• _ACTION ITEM_: Would you pull out every line of the material that contains the string "stool"?

• _DATA PROVIDED_:

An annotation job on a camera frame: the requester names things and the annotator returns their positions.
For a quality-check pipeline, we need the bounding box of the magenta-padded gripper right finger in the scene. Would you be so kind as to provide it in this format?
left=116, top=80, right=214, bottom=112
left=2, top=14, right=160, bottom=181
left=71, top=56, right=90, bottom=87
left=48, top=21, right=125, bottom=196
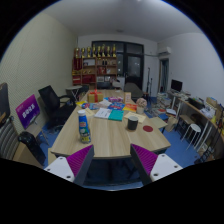
left=129, top=143, right=184, bottom=186

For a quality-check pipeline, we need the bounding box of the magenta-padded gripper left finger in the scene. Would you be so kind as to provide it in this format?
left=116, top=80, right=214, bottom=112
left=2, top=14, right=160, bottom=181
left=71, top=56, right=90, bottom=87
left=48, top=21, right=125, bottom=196
left=43, top=144, right=95, bottom=187

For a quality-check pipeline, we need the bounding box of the blue drink bottle white cap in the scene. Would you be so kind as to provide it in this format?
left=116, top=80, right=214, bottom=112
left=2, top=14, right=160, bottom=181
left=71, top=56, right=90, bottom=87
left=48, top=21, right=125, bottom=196
left=77, top=109, right=92, bottom=145

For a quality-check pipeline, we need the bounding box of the black mug white inside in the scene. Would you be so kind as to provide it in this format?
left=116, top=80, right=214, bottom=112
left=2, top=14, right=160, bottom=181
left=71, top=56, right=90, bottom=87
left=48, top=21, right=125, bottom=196
left=127, top=115, right=139, bottom=131

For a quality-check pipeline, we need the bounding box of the small wooden side table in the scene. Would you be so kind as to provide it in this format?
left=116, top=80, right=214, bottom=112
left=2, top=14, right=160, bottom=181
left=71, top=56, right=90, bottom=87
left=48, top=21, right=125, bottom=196
left=148, top=116, right=169, bottom=130

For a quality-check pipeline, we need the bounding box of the beige paper envelope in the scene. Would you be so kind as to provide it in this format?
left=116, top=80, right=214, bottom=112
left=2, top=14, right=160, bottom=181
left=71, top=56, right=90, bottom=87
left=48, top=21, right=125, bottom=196
left=123, top=111, right=147, bottom=124

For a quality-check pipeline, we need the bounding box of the brown paper bag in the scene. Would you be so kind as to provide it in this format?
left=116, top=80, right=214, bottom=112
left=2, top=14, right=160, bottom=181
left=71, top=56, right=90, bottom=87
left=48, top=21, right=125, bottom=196
left=165, top=115, right=179, bottom=133

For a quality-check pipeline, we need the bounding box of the black bag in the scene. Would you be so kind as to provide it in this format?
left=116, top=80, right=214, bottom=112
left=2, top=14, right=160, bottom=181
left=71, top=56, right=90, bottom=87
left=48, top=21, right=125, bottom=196
left=17, top=130, right=47, bottom=167

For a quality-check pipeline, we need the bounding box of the beige paper sheet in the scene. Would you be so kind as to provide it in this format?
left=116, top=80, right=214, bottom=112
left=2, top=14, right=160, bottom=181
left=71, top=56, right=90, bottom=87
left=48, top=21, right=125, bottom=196
left=84, top=107, right=96, bottom=118

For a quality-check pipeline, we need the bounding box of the teal book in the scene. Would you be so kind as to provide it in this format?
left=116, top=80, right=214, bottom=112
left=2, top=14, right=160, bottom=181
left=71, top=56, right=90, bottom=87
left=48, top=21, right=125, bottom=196
left=107, top=109, right=125, bottom=122

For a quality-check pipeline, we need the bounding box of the orange yellow book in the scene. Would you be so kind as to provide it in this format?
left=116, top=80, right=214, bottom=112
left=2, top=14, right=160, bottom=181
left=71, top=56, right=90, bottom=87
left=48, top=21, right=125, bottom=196
left=122, top=103, right=138, bottom=113

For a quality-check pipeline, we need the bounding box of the blue red printed booklet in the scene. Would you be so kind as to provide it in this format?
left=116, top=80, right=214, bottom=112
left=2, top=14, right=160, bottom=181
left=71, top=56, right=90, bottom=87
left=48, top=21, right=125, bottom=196
left=80, top=102, right=101, bottom=111

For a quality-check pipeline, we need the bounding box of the pink flower pot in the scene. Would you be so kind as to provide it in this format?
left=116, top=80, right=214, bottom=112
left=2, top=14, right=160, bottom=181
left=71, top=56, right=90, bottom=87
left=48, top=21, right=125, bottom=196
left=135, top=97, right=148, bottom=115

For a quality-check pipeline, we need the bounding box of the brown wooden stool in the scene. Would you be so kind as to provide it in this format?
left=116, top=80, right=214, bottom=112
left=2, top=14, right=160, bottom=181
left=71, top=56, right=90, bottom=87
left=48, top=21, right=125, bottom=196
left=178, top=114, right=196, bottom=134

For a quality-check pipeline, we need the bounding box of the white round stool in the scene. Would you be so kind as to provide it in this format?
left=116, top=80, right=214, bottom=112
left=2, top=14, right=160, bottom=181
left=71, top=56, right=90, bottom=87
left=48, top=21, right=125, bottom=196
left=185, top=123, right=202, bottom=151

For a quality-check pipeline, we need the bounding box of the black office chair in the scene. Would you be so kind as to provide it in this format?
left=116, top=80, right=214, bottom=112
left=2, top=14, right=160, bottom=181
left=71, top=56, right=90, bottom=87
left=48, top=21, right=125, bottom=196
left=37, top=85, right=77, bottom=129

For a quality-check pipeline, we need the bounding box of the pile of books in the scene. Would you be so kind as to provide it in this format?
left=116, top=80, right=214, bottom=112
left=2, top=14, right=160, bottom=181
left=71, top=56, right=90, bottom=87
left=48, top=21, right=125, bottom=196
left=154, top=93, right=173, bottom=116

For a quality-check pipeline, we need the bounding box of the blue printed book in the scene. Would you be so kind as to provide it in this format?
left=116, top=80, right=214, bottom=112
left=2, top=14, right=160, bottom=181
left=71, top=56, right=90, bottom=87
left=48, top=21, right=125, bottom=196
left=107, top=101, right=126, bottom=111

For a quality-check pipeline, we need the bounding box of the yellow gift box red ribbon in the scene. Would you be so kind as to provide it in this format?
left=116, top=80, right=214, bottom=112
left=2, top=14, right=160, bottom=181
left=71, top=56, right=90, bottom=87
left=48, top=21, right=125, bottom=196
left=87, top=89, right=105, bottom=104

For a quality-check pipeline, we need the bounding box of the standing wooden card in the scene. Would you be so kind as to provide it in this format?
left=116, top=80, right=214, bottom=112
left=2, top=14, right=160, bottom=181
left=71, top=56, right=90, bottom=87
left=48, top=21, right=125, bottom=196
left=123, top=91, right=133, bottom=104

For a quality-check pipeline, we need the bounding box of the pink box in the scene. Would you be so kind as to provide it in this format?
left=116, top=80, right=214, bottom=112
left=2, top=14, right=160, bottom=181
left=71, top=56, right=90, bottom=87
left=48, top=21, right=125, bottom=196
left=108, top=96, right=124, bottom=103

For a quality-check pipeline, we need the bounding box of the long wooden side desk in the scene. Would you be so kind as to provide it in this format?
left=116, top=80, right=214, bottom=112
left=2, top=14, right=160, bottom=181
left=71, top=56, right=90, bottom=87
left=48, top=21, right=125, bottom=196
left=166, top=89, right=224, bottom=161

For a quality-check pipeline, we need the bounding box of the purple sign board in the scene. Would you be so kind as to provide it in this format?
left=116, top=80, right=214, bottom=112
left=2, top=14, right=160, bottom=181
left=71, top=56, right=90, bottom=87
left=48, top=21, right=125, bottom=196
left=15, top=94, right=42, bottom=130

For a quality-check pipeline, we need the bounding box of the small round white table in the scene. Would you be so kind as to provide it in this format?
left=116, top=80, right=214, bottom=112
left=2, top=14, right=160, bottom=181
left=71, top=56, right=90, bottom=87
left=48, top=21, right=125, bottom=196
left=65, top=85, right=83, bottom=98

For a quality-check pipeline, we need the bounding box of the grey armchair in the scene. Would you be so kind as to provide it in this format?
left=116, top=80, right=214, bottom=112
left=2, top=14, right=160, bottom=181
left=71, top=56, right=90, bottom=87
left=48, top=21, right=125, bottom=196
left=124, top=82, right=144, bottom=99

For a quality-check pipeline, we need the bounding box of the striped chair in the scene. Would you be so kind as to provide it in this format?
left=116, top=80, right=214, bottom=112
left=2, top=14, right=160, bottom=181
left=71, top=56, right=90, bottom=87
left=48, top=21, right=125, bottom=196
left=0, top=116, right=20, bottom=161

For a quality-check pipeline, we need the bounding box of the black tripod stand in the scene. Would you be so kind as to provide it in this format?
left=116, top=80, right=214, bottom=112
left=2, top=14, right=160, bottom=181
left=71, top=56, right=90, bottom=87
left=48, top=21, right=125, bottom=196
left=145, top=67, right=154, bottom=98

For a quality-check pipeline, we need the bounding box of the black computer monitor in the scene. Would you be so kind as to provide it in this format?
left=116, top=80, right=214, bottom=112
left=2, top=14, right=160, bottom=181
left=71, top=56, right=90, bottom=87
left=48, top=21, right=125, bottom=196
left=170, top=78, right=184, bottom=93

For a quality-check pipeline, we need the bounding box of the wooden shelf unit with trophies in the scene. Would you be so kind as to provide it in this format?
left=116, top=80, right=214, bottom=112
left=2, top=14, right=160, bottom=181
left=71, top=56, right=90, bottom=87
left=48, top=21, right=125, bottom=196
left=71, top=43, right=118, bottom=87

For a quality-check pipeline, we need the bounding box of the white wall air conditioner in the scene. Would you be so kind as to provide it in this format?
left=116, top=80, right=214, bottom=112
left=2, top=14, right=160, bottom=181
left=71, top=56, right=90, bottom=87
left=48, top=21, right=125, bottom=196
left=157, top=46, right=173, bottom=57

• _RESPONSE TO THE TASK_:
For a quality-check pipeline, we need the bounding box of the brown wooden stool in the scene. Would you be so kind as to provide it in this format?
For a quality-check pipeline, we need the bounding box of the white round stool in the scene. Would you be so kind as to provide it in this format?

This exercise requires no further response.